History lesson? they wonder. Urban planning? Museum policy within the context of a developing tourist trade? Heads nod. Eyes glaze. The entertainment is, perhaps, over. It is a warm day.

“The Klosterplatz was the place where fairs were held. There were booths where fire-eaters blew flames from their mouths and bears danced and pickpockets filched their living. It was also the place of freak shows, the kind of place where monsters were put on display, the kind of place where people with deformities were exhibited for all the world to gaze at in horror and revulsion and amusement. People like me …”

And they are lying in the palm of his hand like peas newly shelled from the pod.

“Conjoined twins, as well. Bearded ladies, certainly. Acromegalic
giants, wart men, elephant men, children with scaly skin and flippers for arms, in fact the whole gamut of human deformity and disaster. And you, ladies and gentlemen, would have gone to stare. At people like me.”

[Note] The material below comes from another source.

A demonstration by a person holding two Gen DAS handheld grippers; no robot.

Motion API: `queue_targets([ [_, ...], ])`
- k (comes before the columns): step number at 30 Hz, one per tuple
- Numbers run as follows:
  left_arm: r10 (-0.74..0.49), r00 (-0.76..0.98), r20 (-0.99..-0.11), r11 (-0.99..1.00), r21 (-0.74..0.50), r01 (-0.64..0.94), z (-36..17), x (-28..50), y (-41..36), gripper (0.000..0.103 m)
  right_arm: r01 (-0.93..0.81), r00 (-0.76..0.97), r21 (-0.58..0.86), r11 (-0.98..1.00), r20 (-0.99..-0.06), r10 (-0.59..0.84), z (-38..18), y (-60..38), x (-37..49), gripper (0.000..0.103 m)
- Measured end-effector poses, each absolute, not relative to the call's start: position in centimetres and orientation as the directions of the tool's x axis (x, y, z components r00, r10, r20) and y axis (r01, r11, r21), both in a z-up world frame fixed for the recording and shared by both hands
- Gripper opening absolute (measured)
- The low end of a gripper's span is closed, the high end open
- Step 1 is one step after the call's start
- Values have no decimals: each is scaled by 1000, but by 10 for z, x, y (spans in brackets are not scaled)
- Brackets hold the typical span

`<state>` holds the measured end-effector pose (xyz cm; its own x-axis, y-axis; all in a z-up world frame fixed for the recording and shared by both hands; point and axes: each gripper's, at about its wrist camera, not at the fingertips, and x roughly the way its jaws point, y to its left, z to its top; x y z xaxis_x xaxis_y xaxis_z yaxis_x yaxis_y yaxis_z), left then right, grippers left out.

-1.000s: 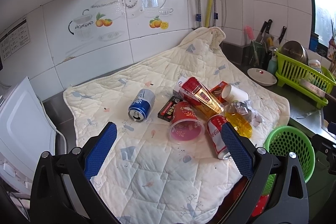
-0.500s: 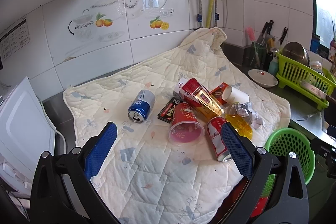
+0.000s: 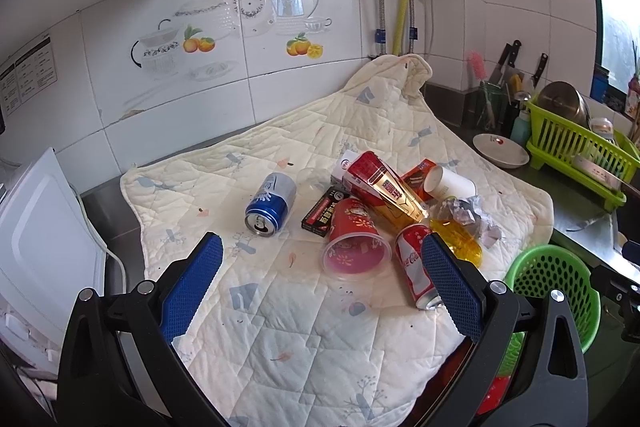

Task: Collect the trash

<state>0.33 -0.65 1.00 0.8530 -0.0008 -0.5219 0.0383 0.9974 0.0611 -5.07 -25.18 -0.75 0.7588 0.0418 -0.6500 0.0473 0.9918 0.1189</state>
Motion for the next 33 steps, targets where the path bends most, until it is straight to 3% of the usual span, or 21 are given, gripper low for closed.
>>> queue_targets([
  [33, 9, 835, -550, 998, 58, 28, 0, 24, 10, 98, 15, 727, 120, 993, -683, 72, -28, -240, -17, 97],
])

Silence. Is anyone so careless as to allow a pin to drop? Guilt is a palpable substance in the atmosphere, a vapor that irritates the air passages and stings the eyes. Although the squat figure on the podium watches them through phenotypically normal eyes (brown), nothing else about him is normal. His body is not normal, his face is not normal, his limbs are not normal. He possesses a massive forehead and blunt, puglike features. His nose is stove in at the bridge, his mouth and jaw protrude. His limbs are squat and bowed, his fingers are mere squabs. He is one meter, twenty-seven centimeters tall.

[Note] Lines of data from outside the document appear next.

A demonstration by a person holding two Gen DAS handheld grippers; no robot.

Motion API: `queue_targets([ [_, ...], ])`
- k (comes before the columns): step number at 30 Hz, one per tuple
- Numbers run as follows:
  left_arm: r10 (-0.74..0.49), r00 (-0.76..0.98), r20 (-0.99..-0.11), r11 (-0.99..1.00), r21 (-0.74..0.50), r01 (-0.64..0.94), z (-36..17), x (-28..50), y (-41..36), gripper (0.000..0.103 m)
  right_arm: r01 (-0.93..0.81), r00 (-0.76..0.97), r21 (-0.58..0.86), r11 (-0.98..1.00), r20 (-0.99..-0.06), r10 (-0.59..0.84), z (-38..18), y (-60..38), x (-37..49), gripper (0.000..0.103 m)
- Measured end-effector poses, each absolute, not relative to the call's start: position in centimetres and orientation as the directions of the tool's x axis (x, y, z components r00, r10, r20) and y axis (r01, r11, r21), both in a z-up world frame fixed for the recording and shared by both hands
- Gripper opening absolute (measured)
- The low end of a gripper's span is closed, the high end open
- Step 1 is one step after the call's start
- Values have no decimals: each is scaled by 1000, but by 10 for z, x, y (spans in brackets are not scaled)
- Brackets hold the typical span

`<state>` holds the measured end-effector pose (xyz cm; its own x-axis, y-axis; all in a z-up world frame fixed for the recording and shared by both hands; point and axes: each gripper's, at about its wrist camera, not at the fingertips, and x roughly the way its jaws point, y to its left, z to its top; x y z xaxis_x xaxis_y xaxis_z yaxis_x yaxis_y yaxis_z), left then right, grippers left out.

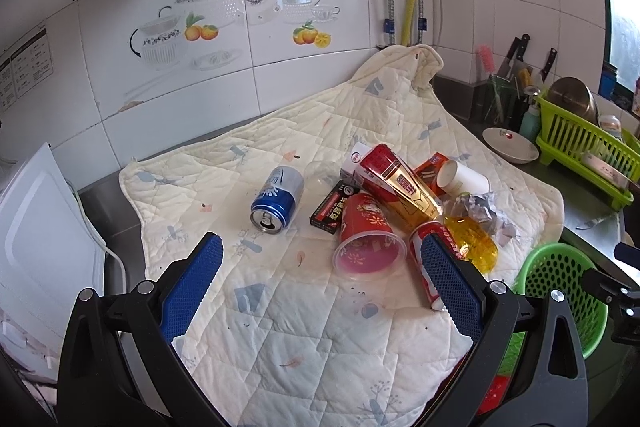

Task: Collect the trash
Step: 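Grasp the crumpled grey tissue with the right gripper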

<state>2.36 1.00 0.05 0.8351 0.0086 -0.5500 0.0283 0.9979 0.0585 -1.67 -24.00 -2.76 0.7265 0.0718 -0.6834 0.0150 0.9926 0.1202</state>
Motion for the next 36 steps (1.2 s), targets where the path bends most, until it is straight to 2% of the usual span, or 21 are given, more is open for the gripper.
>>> queue_targets([
  [8, 15, 817, -576, 999, 51, 18, -9, 45, 21, 98, 12, 704, 158, 987, -702, 104, -40, -246, 26, 96],
  [36, 22, 763, -646, 997, 67, 28, -39, 105, 40, 98, -11, 610, 95, 995, -788, 83, -103, -242, 179, 95],
])
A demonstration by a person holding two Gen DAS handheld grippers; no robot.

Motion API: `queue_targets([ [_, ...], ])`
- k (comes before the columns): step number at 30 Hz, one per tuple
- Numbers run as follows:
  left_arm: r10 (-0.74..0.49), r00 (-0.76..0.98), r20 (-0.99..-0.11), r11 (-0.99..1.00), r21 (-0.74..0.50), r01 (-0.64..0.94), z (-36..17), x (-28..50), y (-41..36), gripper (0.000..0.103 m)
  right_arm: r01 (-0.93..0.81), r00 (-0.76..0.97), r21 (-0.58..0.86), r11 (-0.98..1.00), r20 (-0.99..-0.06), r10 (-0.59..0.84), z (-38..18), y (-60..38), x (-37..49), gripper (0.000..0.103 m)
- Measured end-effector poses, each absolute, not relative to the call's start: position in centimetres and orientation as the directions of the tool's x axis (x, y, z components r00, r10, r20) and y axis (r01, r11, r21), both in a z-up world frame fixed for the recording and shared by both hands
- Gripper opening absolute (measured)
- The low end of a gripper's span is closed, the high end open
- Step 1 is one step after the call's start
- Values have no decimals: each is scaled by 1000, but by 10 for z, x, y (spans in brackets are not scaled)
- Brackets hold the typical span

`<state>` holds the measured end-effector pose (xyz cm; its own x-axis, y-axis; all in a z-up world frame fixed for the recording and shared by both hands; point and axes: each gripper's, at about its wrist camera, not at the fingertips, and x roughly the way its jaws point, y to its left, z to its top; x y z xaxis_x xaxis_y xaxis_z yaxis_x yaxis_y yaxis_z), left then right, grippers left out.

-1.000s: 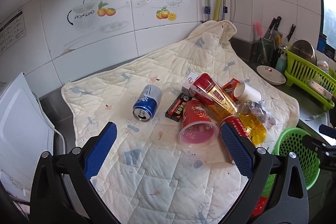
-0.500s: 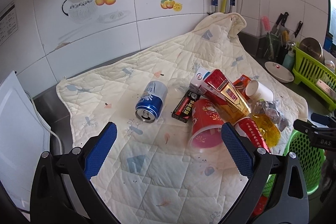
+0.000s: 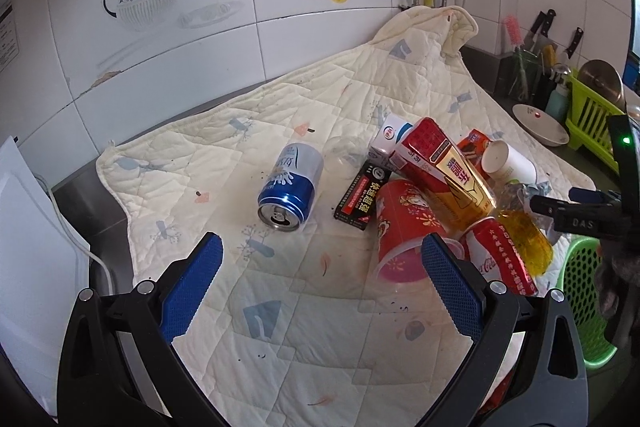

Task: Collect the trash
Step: 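Grasp the crumpled grey tissue with the right gripper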

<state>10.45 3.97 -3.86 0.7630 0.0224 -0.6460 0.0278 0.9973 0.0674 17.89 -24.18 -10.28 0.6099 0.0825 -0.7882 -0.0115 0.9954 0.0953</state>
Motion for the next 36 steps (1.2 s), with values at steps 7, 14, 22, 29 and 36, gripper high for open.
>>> queue_targets([
  [7, 26, 756, -655, 998, 66, 22, -42, 111, 43, 98, 39, 546, 132, 990, -833, 90, -124, -255, 205, 83],
  [14, 16, 748, -663, 998, 62, 34, -44, 113, 41, 98, 65, 504, 174, 983, -855, 119, -143, -263, 215, 70],
  [22, -27, 740, -672, 996, 47, 79, -46, 108, 29, 98, 76, 509, 266, 961, -839, 192, -142, -272, 213, 60],
  [29, -63, 729, -682, 991, 45, 128, -48, 101, 12, 97, 96, 512, 285, 954, -836, 198, -145, -276, 218, 58],
  [36, -112, 709, -696, 984, 20, 175, -50, 95, -2, 97, 83, 547, 290, 953, -813, 199, -133, -278, 207, 48],
])
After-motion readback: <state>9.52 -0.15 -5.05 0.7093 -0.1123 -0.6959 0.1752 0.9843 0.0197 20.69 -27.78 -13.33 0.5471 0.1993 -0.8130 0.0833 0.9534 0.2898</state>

“It was Gregor Mendel who enabled us to understand all this, and, by understanding, bring acceptance of a kind. It was he who, contemplating his peas, saw within them those units of inheritable potency that, for better or for worse, we all of us possess. He was the Galileo of biology, seeing these moons for the first time, seeing them as clearly as we do today, although he had no instrument to aid him and nothing material on which to project his vision.”

A sip of water, for the effect rather than for the thirst. His gestures are practiced, almost rehearsed. He is used to all this, aware of every movement in the hall, every cough, every whisper, every glance of every eye.